At one time there was a problem having /boot on raid, and its been a
while since I had to reconfigure a fresh box, so I don't know if this
is still the case.
With lilo it works fine, but I don't know about grub.



It doesn't work with grub. With RAID and also LVM, /boot has to be on a
regular partition. I recently set up a server with four 1 TB drives,
with LVM on RAID 4. I created a 2 GB partition to hold /boot and used
the other 3 2 GB partitions for swap. Everything else is in the LVM on
RAID. That system will soon also have the data backed up to another
computer in a different country.

It works fine, it just has to be raid1.

I usually don't actually do this any more simply because it's not worth the fuss, but just for reference, it's perfectly doable and works fine.
In a few cases where for whatever reason I can't install a usb thumb drive to boot from I do still do this.

* You make a small boot partition on one drive,
* fdisk type "fd" linux raid autodetect,
* mark it bootable,
* clone the partition table to all other drives,
* create a raid1 array using all the partition-1's,
* put /boot on that array in yast,

And you're pretty much done. When the bios boots, it picks one of the drives, boots grub from that drives mbr or from that drives bootable partition, grub reads it's files just fine from whatever drive the bios happened to pick as the boot drive, grub does not know or car that the filesystem it's reading is normally a member of a raid1 array. At boot time it's just a plain filesystem on a plain partition. The important factors are:

* The mdadm raid metadata does not modify the individual filesystems that it's maintaining copies of. Each copy is still a valid free-standing filesystem as if it were never part of an array. This is not necessarily true for other raid implementations but it is true for linux mdraid. This means that when the bios boots grub or other boot loader, the bootloader does not have to include a raid driver to read the partition or the filesystem, it can read any individual raid1 volume as a plain filesystem on a plain partition on a plain disk.

* The bootloader in most cases is purely read-only. It does not modify one byte of the data in the raid volume it's reading, and so a few seconds later when the kernel loads up and starts looking around for raid arrays to assemble, all the volumes of the raid1 array are still consistent. The raid1 array assembles just fine every time. Once the kernel has done that all further writes until power-off are written to the array not any single drive so no problem. (assuming the OS bootloader manager tools are configured correctly to write to /dev/md0 not /dev/sd* as per my other post)


Some actual commands for an example 8-drive box:

Start a fresh install and either switch to another screen for a normal local console install, or for a remote text mode install, use ssh and don't start yast in the first place when you first log in. Either way, get to a shell after the install environment is loaded up but before yast has gone past the first screen or two.

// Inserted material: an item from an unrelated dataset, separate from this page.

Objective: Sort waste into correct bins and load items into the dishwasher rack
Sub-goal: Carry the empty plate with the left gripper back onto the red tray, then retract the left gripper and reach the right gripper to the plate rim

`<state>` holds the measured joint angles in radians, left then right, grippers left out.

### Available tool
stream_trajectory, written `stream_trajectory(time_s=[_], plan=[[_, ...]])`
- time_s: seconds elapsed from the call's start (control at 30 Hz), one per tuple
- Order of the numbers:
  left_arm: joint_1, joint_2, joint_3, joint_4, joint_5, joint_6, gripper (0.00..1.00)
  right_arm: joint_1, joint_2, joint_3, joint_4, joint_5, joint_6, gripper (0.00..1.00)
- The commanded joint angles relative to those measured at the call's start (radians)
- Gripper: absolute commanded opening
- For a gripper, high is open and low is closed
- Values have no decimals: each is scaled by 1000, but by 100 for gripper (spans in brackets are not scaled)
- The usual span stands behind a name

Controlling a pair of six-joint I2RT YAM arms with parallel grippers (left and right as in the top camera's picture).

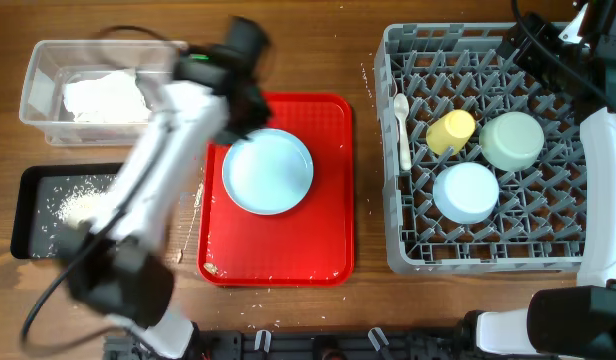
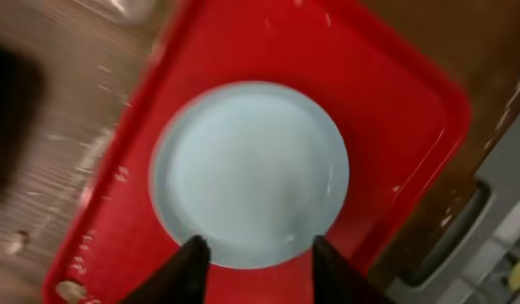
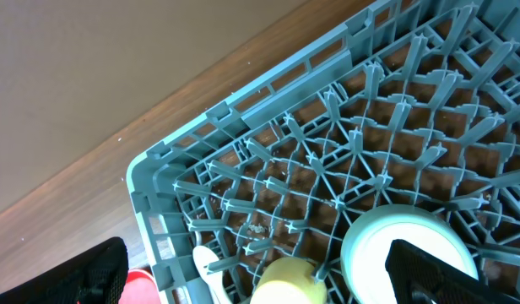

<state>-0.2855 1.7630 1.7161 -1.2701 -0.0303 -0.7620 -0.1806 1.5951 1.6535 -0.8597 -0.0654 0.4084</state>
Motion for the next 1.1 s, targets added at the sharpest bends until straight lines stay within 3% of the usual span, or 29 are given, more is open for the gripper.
stream_trajectory(time_s=[0.0,0.03,0.13,0.23,0.33,0.47,0.67,0.8,0.93,1.07], plan=[[176,-143,25,-54,-35,-2,76,1,10,5,3,17,15,100],[230,-166,25,-74,-37,-2,100,1,10,5,23,4,57,100],[385,-203,25,-136,-42,-2,100,1,10,5,54,-72,304,100],[520,-207,25,-204,-42,-2,100,2,10,5,-6,-246,434,100],[628,-207,25,-225,-42,-2,100,124,39,5,109,-448,261,93],[677,-207,25,-224,-42,-2,100,398,129,5,124,-246,47,93],[683,-207,25,-224,-42,-2,100,752,412,6,147,20,-3,92],[683,-207,25,-223,-42,-2,100,824,509,13,127,17,-24,85],[683,-207,25,-222,-42,-2,100,827,555,11,76,18,37,69],[683,-207,25,-201,-42,-2,100,827,564,8,19,43,39,68]])
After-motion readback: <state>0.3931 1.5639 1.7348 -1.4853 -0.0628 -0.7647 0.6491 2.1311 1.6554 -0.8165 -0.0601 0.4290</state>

Use fdisk or sfdisk or parted to partition one drive /dev/sda with say a 512M or 1G /boot partition. You can't grow this later and you may end up needing to store several different versions of kernels and accompanying large initrd's, not to mention various other possible boot files like maybe a knoppix or puppy linux whole system in ram image, and you don't want kernel updates to fail in a couple years because it's out of room. You may want to make /boot even say 5G. But definitely 512M at least just to allow normal room for kernels and initrd's if you ever turn on multiple versions for testing kotd etc.
And one big everything-else partition. Knock yourself out making more partitions if you want for /home /var swap etc... that would just point out even more why not to do this part manually in yast during install.
Mark the /boot one active (bootable), mark them both type "fd" linux raid autodetect, not type 83 linux.

Then clone sda to sdb:
# sfdisk -d /dev/sda |sfdisk /dev/sdb

Then use the shell history to repeat the command for the rest of the drives. Up-arrow, edit last character, enter, repeat 6 times, bang bang bang done.
# sfdisk -d /dev/sda |sfdisk /dev/sdc
# sfdisk -d /dev/sda |sfdisk /dev/sdd
# sfdisk -d /dev/sda |sfdisk /dev/sde
# sfdisk -d /dev/sda |sfdisk /dev/sdf
# sfdisk -d /dev/sda |sfdisk /dev/sdg
# sfdisk -d /dev/sda |sfdisk /dev/sdh

This is for MSDOS partition tables which are still the norm.
Unfortunately last time I looked (not too recently) there was no equally efficient way to clone GUID partition tables with parted or anything else.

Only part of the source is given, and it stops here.